Task instructions »
Whenever a line carries the word "below", pull it out of the entries.
┌─ Stored data
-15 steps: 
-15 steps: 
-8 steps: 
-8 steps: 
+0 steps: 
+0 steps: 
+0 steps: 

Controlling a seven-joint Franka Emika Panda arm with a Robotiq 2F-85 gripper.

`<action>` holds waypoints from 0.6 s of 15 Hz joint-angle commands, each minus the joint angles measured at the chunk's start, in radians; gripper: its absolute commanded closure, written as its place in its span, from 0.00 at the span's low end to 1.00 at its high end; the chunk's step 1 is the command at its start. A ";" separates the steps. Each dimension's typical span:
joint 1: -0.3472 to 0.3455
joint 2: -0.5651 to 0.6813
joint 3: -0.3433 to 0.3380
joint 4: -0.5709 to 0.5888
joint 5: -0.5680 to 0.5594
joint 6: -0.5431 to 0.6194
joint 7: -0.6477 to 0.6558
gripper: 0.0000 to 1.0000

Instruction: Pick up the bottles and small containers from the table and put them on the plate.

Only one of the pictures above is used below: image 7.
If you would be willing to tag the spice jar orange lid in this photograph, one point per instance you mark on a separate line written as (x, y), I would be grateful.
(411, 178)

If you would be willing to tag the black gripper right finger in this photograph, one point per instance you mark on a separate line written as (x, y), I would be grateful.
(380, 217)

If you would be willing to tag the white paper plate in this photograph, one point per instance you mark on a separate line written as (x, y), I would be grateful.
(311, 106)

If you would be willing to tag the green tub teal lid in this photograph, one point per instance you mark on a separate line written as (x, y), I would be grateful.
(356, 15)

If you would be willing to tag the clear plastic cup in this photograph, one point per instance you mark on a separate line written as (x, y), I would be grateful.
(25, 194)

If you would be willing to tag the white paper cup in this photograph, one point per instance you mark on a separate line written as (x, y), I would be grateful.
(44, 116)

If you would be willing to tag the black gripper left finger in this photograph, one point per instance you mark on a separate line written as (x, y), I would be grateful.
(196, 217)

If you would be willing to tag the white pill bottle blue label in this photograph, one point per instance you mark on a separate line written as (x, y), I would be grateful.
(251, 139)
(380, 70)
└─
┌─ Stored data
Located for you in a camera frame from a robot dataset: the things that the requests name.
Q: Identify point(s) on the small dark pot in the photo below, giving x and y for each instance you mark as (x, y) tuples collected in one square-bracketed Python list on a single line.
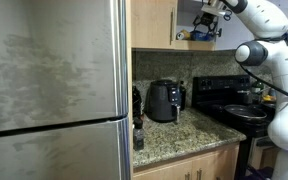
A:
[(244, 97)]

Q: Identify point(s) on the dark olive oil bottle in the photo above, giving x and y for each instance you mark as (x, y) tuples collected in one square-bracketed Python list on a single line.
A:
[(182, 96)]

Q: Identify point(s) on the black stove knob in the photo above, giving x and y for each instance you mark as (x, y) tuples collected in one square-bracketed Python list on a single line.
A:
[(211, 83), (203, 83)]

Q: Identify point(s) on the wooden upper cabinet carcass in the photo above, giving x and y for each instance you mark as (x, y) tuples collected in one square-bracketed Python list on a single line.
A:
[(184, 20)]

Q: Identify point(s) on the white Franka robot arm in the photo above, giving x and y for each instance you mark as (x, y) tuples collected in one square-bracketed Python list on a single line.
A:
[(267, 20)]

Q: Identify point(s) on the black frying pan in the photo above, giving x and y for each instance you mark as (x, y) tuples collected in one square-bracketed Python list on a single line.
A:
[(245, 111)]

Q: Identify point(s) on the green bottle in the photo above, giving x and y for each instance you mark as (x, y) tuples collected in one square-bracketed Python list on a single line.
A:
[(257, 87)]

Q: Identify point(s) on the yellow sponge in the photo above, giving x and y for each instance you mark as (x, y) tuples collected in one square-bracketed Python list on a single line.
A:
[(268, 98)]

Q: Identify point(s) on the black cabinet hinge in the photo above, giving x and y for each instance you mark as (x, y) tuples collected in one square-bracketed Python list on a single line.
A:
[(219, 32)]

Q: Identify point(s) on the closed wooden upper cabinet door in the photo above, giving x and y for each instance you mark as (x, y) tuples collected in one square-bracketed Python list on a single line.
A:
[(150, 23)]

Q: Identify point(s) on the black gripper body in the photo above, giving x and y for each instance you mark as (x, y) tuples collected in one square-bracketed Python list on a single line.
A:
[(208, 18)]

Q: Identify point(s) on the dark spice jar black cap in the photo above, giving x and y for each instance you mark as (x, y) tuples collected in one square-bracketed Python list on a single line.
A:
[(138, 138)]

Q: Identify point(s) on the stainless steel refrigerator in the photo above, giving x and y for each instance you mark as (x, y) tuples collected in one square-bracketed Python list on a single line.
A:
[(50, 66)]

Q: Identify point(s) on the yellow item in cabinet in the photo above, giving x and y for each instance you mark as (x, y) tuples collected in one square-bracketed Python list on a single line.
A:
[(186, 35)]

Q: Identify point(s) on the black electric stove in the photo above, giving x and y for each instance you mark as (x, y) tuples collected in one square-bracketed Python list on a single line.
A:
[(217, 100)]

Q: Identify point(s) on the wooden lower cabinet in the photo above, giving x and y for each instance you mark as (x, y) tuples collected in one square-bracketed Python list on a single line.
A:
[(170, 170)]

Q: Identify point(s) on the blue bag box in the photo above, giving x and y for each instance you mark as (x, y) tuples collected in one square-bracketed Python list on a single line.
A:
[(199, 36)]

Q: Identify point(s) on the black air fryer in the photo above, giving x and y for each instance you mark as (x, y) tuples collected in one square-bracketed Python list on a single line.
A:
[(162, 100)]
└─
┌─ Stored data
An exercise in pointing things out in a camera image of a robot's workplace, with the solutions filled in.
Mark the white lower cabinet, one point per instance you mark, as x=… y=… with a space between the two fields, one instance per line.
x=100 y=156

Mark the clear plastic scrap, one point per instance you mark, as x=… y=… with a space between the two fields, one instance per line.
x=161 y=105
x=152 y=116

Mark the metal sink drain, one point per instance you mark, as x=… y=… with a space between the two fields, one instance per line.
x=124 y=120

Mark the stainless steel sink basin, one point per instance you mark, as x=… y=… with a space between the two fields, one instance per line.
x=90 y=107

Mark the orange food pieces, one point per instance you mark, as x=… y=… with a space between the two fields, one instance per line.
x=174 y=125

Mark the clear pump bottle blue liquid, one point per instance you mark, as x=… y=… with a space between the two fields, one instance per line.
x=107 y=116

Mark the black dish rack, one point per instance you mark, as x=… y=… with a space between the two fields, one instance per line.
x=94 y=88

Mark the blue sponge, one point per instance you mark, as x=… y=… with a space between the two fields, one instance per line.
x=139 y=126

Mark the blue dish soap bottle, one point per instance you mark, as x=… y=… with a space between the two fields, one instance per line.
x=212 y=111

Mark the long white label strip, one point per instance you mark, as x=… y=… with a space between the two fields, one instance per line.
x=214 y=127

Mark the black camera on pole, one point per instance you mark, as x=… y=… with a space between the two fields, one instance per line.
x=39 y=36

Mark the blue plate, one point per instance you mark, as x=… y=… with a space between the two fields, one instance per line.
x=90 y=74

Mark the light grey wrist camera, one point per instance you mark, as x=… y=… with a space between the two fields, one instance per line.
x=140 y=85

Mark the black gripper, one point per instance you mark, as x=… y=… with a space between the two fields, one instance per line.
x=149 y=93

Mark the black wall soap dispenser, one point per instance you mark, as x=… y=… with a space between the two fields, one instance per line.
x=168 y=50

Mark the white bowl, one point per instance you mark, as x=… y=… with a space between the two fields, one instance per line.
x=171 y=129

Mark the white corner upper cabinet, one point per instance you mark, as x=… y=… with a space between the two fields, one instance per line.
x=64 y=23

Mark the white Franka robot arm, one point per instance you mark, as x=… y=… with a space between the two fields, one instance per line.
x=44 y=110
└─
Output for this exercise »
Only one of the pictures above is used below: image 7.
Q: Identify point(s) on the small dark pot in the photo below, giving x and y for each instance you mark as (x, y) tuples collected in one square-bracketed Python list on a single line.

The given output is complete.